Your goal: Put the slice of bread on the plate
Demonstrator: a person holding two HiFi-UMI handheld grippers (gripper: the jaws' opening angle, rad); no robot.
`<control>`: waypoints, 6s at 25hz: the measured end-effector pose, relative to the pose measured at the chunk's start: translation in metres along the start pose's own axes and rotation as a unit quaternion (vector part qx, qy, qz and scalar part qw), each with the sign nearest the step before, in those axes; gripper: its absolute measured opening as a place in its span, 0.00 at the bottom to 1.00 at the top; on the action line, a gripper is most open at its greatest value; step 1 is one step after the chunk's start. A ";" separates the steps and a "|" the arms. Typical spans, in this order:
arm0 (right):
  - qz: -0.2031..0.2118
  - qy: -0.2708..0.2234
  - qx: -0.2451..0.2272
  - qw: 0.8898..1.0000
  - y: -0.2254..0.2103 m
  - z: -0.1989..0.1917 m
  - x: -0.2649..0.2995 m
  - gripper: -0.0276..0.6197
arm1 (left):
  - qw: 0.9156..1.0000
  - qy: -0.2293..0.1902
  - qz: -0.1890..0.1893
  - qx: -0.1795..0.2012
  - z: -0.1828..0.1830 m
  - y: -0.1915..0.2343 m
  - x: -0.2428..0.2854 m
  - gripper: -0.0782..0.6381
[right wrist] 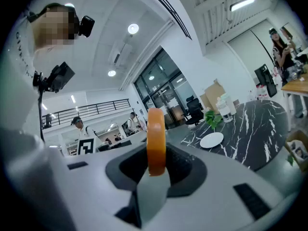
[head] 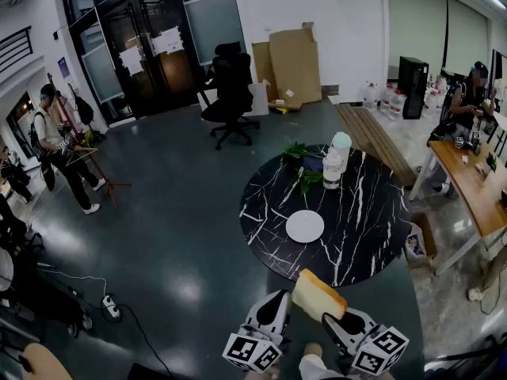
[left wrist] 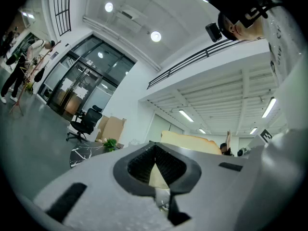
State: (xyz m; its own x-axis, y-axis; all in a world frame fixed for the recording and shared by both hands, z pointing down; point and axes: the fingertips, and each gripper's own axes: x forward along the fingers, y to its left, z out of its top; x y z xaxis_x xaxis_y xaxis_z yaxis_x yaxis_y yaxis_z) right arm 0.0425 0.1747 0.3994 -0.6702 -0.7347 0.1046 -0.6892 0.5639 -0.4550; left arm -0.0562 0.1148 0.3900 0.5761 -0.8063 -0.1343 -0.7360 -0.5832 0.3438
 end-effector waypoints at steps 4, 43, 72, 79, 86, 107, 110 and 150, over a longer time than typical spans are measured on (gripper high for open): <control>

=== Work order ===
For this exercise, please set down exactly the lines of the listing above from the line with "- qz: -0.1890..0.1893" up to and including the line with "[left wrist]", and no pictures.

=== Answer box ===
  - qz: -0.1890..0.1893
  - qx: -0.1795..0.2012
  - z: -0.1828..0.1830 m
  - y: -0.1915..0.2343 m
  - x: -0.2428..0.2854 m
  - gripper: -0.0782..0.6381
[right wrist] 
[head] 
[left wrist] 

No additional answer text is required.